→ **WHAT YOU NEED TO DO**
The first line of the entries and each line after it, through the one that contains "right finger. Please", are to be duplicated exactly; no picture belongs in the copy.

[Stored data]
--- START ---

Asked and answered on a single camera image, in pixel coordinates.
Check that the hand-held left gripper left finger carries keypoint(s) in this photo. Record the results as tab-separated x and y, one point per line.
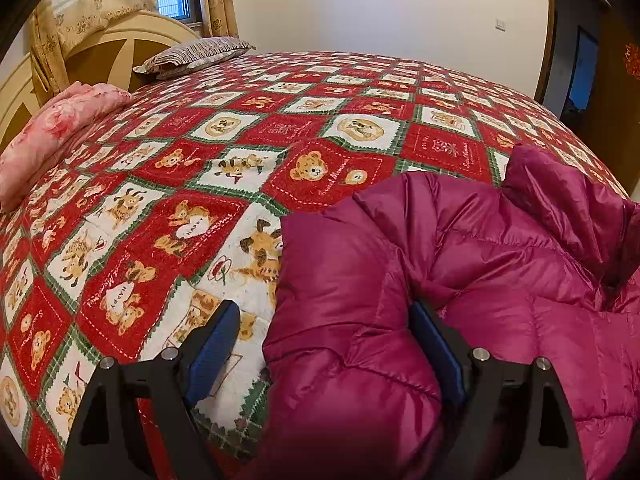
215	350

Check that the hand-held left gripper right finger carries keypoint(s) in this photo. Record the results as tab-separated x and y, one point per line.
440	355

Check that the magenta down jacket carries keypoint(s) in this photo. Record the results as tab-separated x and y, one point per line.
350	285

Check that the red bear-print blanket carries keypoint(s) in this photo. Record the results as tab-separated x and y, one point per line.
175	185

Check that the pink floral pillow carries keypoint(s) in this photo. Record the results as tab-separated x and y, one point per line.
45	135

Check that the striped grey pillow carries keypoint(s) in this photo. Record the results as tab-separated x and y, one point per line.
195	55

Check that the brown wooden door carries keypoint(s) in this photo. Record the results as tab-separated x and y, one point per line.
615	110

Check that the beige wooden headboard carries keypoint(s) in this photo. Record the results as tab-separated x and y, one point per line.
115	55

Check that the red paper door decoration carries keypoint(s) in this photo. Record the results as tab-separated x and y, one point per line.
631	60

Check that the wooden door frame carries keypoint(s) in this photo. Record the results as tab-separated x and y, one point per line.
545	35

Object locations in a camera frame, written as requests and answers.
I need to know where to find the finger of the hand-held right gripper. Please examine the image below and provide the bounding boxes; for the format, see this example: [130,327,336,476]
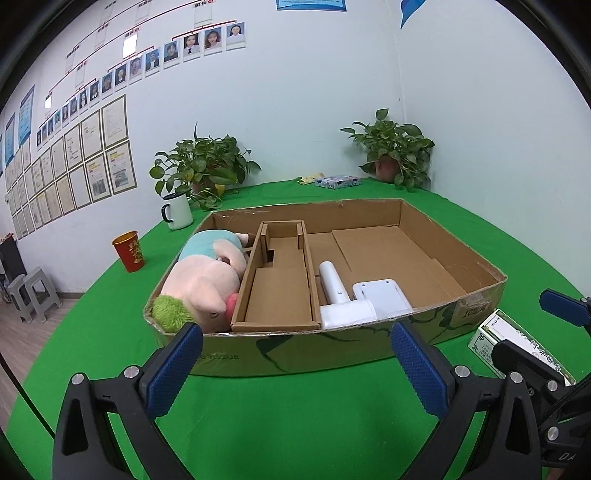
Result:
[491,339,591,422]
[539,288,591,335]

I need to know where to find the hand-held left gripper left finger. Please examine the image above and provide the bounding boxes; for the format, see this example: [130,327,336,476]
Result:
[51,322,205,480]

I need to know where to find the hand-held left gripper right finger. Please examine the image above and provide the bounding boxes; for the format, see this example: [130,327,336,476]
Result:
[390,320,543,480]

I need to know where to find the white green medicine box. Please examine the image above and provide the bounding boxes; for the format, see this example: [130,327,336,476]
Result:
[468,308,577,386]

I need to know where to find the white hair dryer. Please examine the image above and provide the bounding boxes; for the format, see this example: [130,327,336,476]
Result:
[318,261,378,330]

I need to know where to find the large cardboard box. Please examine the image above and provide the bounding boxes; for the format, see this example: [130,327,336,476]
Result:
[143,198,509,377]

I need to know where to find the narrow cardboard tray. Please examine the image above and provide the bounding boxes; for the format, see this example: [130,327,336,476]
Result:
[230,220,321,334]

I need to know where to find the pink plush pig toy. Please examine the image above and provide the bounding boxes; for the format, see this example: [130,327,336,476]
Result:
[150,229,257,334]

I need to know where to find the red paper cup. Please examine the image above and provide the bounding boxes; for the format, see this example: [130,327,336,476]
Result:
[112,231,146,274]

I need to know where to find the thin black pole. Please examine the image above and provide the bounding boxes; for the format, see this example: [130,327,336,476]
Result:
[0,355,58,437]

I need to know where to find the grey plastic stool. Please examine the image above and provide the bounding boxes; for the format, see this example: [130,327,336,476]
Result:
[23,267,61,323]
[7,274,35,324]

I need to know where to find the white enamel mug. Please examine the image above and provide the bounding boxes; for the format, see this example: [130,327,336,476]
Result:
[161,193,194,230]

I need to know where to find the black cabinet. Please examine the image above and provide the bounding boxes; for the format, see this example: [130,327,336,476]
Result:
[0,239,26,289]

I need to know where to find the patterned tissue pack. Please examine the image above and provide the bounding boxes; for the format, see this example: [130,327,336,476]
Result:
[315,174,363,190]

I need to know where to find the potted green plant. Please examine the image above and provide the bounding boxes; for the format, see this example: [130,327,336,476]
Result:
[148,122,262,212]
[339,108,435,192]

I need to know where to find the rows of framed certificates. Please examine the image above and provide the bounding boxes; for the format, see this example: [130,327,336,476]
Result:
[4,95,138,241]

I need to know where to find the blue wall poster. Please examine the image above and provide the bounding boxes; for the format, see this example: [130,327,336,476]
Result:
[276,0,348,12]
[4,113,17,167]
[18,84,36,146]

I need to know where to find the wall chart of portrait photos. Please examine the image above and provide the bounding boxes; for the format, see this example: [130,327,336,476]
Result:
[34,0,247,153]

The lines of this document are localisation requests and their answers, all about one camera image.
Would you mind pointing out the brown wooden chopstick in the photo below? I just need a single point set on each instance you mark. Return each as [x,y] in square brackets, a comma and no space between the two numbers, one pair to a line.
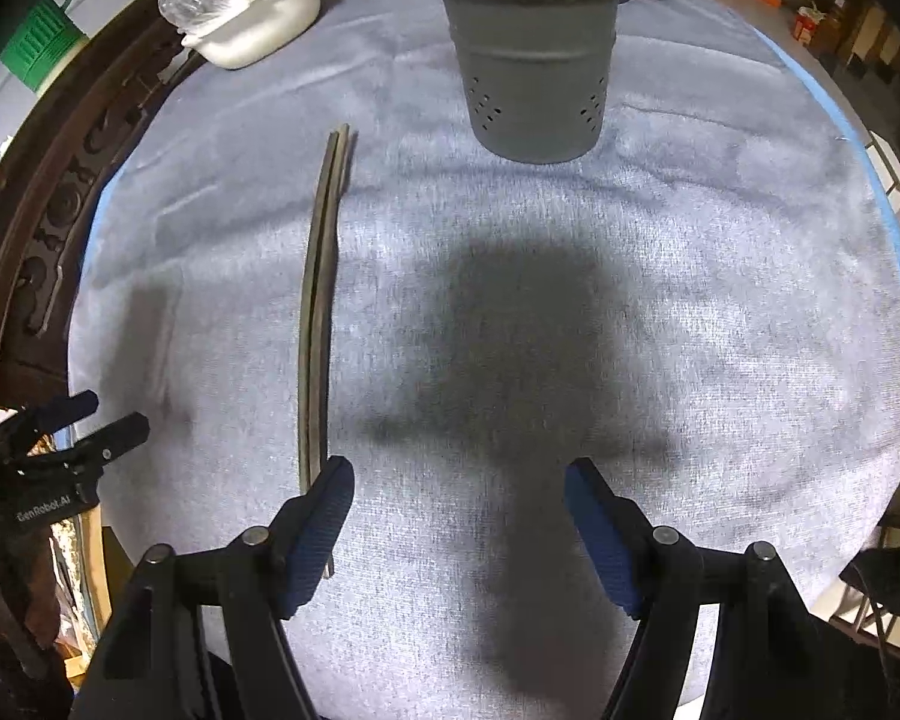
[325,360]
[309,360]

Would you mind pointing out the grey tablecloth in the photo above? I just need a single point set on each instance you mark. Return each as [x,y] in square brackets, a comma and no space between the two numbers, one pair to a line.
[645,315]

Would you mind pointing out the green thermos flask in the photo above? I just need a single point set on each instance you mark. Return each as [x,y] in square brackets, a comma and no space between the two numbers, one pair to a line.
[41,45]

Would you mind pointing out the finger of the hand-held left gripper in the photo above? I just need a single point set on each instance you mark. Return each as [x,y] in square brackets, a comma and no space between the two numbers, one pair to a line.
[97,450]
[52,416]

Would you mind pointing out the grey metal utensil holder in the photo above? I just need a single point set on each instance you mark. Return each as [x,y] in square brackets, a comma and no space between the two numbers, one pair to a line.
[532,75]

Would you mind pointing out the blue table cover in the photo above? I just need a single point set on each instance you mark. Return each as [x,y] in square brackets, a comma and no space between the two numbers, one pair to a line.
[810,66]

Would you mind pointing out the carved dark wooden furniture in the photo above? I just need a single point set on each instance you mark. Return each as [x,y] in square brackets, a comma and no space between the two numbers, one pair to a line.
[45,225]

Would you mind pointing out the red and white carton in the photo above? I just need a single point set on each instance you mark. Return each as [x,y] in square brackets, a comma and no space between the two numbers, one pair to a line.
[808,22]

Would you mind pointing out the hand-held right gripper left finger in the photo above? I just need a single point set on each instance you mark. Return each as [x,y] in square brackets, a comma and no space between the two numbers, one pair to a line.
[322,525]

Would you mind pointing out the light wooden chair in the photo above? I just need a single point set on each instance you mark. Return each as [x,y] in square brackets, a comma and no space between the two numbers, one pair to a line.
[847,607]

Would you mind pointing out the small white stool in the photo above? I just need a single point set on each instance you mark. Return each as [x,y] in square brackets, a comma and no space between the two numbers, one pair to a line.
[891,169]

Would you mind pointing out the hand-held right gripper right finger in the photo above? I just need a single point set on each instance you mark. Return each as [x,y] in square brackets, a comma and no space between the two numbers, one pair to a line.
[596,532]

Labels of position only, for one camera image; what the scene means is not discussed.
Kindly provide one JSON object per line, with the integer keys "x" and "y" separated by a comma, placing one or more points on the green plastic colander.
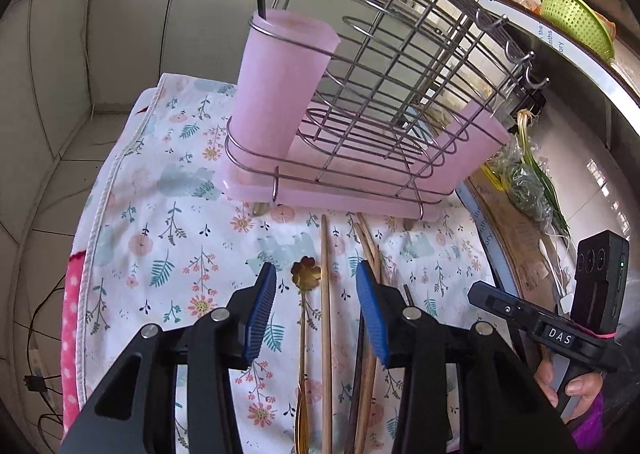
{"x": 575, "y": 19}

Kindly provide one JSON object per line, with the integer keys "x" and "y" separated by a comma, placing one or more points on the cardboard box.
{"x": 515, "y": 239}

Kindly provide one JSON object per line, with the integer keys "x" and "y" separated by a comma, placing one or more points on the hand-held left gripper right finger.
{"x": 372, "y": 314}

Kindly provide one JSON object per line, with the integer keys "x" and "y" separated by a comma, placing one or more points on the bag of green vegetables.
{"x": 525, "y": 184}

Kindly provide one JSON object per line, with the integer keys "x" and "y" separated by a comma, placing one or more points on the light wooden chopstick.
{"x": 326, "y": 314}
{"x": 361, "y": 241}
{"x": 369, "y": 244}

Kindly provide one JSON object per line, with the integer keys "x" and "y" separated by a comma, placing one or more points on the white power strip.
{"x": 40, "y": 369}

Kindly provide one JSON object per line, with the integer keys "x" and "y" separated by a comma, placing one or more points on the wide pink plastic cup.
{"x": 472, "y": 149}

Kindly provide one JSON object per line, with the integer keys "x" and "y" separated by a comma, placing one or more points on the person's right hand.
{"x": 580, "y": 386}

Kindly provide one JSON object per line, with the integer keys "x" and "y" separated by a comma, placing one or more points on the pink plastic drip tray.
{"x": 325, "y": 196}

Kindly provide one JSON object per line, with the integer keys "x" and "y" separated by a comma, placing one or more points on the floral white cloth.
{"x": 175, "y": 234}

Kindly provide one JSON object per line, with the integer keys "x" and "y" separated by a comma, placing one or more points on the gold flower spoon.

--- END ---

→ **RESPONSE TO THE TASK**
Asked and answered on a single camera image, in pixel coordinates.
Check that the hand-held left gripper left finger carries keypoint(s) in this photo. Record the results as tab-separated x and y, one point per line.
215	350

Check that the hand-held left gripper right finger carries keypoint(s) in this photo. Record the results as tab-separated x and y, one point per line.
440	355

Check that the magenta down jacket carries keypoint(s) in this photo. Record the results as tab-separated x and y, one point per line.
350	285

Check that the red bear-print blanket carries keypoint(s) in this photo. Record the results as tab-separated x and y, one point per line.
175	185

Check that the pink floral pillow carries keypoint(s) in this photo. Record the results as tab-separated x and y, one point per line.
45	135

Check that the striped grey pillow carries keypoint(s) in this photo. Record the results as tab-separated x and y, one point per line.
195	55

Check that the brown wooden door carries keypoint(s) in this photo. Record the results as tab-separated x and y, one point per line.
615	110

Check that the beige wooden headboard carries keypoint(s) in this photo. Record the results as tab-separated x and y, one point per line.
115	55

Check that the red paper door decoration carries keypoint(s) in this photo. Record the results as tab-separated x and y, one point per line.
631	60

Check that the wooden door frame carries keypoint(s) in this photo. Record the results as tab-separated x and y, one point per line.
545	35

Object locations in a camera frame, written as requests and answers.
I need to know where to find the finger of the hand-held right gripper. Please examine the image below and provide the bounding boxes; for the format, see this example: [130,327,336,476]
Result:
[491,339,591,422]
[539,288,591,335]

I need to know where to find the hand-held left gripper left finger. Please examine the image above and provide the bounding boxes; for the format, see this example: [130,327,336,476]
Result:
[51,322,205,480]

I need to know where to find the hand-held left gripper right finger. Please examine the image above and provide the bounding boxes; for the format, see this example: [130,327,336,476]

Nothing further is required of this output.